Your answer should consist of the lines below that hold the word "clamp".

*** Opening RECORDS SHOWN ***

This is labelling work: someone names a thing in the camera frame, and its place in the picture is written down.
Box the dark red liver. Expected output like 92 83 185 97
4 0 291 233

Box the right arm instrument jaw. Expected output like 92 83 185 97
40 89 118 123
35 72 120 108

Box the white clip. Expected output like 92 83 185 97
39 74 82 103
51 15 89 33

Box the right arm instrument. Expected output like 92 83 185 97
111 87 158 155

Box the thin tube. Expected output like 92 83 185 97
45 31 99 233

*** Closing RECORDS SHOWN ***
*** Opening RECORDS SHOWN ***

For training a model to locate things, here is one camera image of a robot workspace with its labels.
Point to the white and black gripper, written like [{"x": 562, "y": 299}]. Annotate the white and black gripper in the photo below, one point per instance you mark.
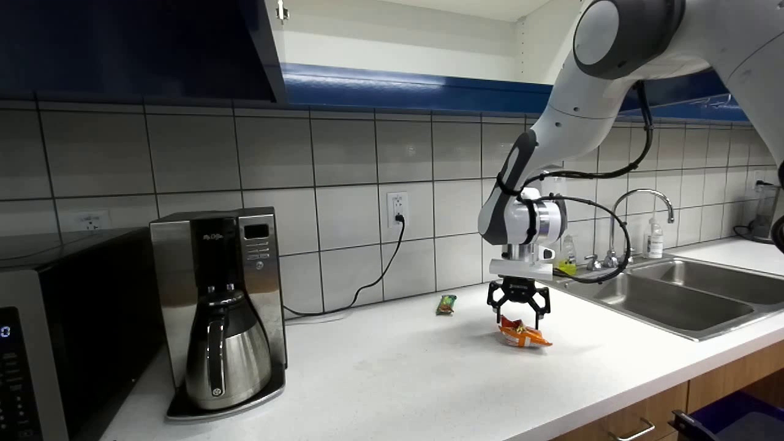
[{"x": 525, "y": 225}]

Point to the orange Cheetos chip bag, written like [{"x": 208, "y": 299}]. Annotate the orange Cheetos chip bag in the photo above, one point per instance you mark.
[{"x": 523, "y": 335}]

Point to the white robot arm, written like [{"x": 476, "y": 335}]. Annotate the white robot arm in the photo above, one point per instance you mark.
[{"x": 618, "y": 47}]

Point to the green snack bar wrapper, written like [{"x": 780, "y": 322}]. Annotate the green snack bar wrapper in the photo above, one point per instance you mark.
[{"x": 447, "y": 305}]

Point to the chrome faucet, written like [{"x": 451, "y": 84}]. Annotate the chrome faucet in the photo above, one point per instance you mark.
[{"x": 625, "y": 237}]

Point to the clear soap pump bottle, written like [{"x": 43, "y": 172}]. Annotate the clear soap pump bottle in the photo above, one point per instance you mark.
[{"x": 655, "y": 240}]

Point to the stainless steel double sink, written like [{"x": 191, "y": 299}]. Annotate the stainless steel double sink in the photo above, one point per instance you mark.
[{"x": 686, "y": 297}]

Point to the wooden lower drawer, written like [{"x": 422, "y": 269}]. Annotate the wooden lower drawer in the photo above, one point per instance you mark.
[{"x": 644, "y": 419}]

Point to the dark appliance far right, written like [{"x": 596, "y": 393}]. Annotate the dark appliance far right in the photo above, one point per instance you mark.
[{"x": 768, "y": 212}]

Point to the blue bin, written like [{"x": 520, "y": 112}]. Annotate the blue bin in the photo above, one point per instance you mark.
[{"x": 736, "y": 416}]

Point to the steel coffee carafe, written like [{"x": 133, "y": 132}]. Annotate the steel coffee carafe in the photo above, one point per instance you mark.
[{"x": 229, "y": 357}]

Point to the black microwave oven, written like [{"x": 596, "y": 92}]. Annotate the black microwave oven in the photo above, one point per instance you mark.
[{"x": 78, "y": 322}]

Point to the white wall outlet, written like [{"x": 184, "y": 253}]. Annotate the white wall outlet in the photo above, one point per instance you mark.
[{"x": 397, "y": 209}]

*** Closing RECORDS SHOWN ***
*** Opening RECORDS SHOWN ***

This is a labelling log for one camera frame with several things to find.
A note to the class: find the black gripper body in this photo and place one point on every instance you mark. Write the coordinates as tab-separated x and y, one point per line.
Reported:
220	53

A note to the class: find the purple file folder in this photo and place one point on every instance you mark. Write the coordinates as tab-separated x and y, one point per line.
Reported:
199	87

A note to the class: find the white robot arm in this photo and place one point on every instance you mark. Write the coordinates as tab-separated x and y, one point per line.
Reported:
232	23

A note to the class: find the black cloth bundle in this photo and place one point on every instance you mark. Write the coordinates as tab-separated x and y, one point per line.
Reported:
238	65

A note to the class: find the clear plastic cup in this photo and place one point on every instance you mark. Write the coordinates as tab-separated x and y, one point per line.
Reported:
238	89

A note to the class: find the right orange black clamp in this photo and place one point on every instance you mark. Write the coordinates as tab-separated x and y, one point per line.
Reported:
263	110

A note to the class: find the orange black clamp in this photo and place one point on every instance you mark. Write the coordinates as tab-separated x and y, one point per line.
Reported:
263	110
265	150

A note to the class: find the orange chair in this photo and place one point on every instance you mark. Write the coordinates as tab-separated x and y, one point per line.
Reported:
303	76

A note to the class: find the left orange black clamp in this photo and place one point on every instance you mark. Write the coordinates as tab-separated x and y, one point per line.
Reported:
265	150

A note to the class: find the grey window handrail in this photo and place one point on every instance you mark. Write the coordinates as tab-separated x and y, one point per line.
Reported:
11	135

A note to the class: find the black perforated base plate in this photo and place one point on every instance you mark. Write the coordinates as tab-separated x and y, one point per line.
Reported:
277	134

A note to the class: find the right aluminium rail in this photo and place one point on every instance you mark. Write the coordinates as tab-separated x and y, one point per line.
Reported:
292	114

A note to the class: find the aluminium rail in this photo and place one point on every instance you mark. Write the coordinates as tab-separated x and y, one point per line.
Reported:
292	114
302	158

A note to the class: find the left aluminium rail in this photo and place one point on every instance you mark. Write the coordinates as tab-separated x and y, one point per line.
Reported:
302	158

*** Closing RECORDS SHOWN ***

### RESULT OF THIS EXERCISE
A note to the class: find the right orange black clamp in this photo and place one point on every instance you mark. Write the coordinates as tab-separated x and y, one point per line.
A note to the class: find the orange black clamp in this photo and place one point on every instance you mark. Write the coordinates as tab-separated x and y, one point per line.
A note to the class: find the left orange black clamp in this photo and place one point on every instance you mark. Write the coordinates as tab-separated x and y, one point per line.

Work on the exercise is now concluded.